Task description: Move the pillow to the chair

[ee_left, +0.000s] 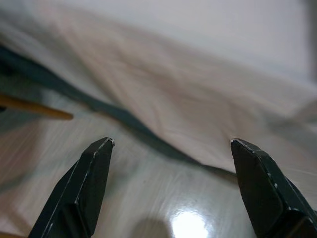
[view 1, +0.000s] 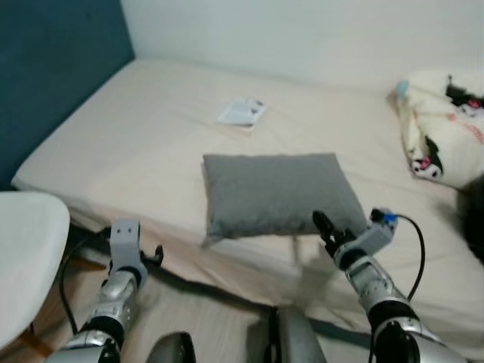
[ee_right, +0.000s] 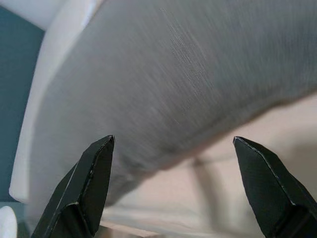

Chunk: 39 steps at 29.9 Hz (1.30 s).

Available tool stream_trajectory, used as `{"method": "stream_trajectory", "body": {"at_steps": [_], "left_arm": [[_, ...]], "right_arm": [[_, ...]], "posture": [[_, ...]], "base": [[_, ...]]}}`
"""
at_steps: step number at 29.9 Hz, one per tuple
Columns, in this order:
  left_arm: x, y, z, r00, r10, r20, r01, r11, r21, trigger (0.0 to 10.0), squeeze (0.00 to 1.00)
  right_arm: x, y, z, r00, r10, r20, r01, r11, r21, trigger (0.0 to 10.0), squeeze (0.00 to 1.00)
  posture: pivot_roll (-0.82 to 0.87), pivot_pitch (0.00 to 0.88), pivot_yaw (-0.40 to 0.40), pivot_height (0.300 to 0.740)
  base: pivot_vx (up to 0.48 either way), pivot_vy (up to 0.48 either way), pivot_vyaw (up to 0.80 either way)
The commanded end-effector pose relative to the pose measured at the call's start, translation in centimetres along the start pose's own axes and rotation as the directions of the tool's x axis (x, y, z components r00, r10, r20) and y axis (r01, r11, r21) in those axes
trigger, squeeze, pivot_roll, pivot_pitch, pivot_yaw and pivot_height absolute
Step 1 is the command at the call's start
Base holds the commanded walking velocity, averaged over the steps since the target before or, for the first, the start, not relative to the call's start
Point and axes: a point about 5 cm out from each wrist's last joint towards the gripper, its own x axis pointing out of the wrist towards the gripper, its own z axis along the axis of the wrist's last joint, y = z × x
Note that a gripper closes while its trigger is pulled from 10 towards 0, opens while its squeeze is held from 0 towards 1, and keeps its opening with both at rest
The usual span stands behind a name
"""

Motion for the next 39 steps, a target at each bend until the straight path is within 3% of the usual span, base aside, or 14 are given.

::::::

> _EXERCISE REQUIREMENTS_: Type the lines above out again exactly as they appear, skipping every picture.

> _EXPECTED ANSWER_:
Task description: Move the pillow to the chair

[ee_left, +0.000s] 
[view 1, +0.000s] 
[ee_right, +0.000s] 

Chunk: 39 steps at 29.9 Hz (1.30 s).

Available tool stream_trajectory, used as `{"method": "stream_trajectory", "body": {"at_steps": [_], "left_arm": [[_, ...]], "right_arm": [[_, ...]], "posture": [[_, ...]], "base": [[_, ...]]}}`
"""
at_steps: step number at 29.9 Hz, one per tuple
Columns, in this order:
  left_arm: x, y, z, r00, r10, r20, r01, r11, r21, trigger (0.0 to 10.0), squeeze (0.00 to 1.00)
  right_arm: x, y, z, r00, r10, r20, r01, r11, r21, trigger (0.0 to 10.0), squeeze (0.00 to 1.00)
  posture: pivot_roll (-0.82 to 0.87), pivot_pitch (0.00 to 0.88), pivot_yaw (-0.40 to 0.40), pivot_height (0.300 to 0.740)
  base: pivot_vx (up to 0.48 either way), pivot_vy (up to 0.48 either way), pivot_vyaw (up to 0.80 either way)
The commanded end-effector pose relative to the pose measured at the call's start, translation in centimetres along the start pose's own axes and rotation as the directions of the tool's x axis (x, y, z components r00, r10, r20) and y axis (r01, r11, r21) in those axes
trigger, squeeze, pivot_roll, pivot_pitch, pivot_yaw and pivot_height absolute
Step 1 is the command at the call's start
Base holds the commanded walking velocity, averaged over the steps since the target before or, for the first, the start, not relative to the call's start
Point and axes: a point about 5 cm out from each wrist's last joint towards the gripper, its own x axis pointing out of the wrist towards the gripper, its own z axis along the axis of the wrist's last joint, y = z × x
Note that a gripper closes while its trigger is pulled from 10 towards 0, opens while its squeeze is held from 0 towards 1, and keeps its opening with both at rest
The usual span stands behind a name
"""

Motion for the next 39 steps, a target at each bend until the straight path is within 3% of the usual span, base aside, or 14 are given.

Work on the answer is now done.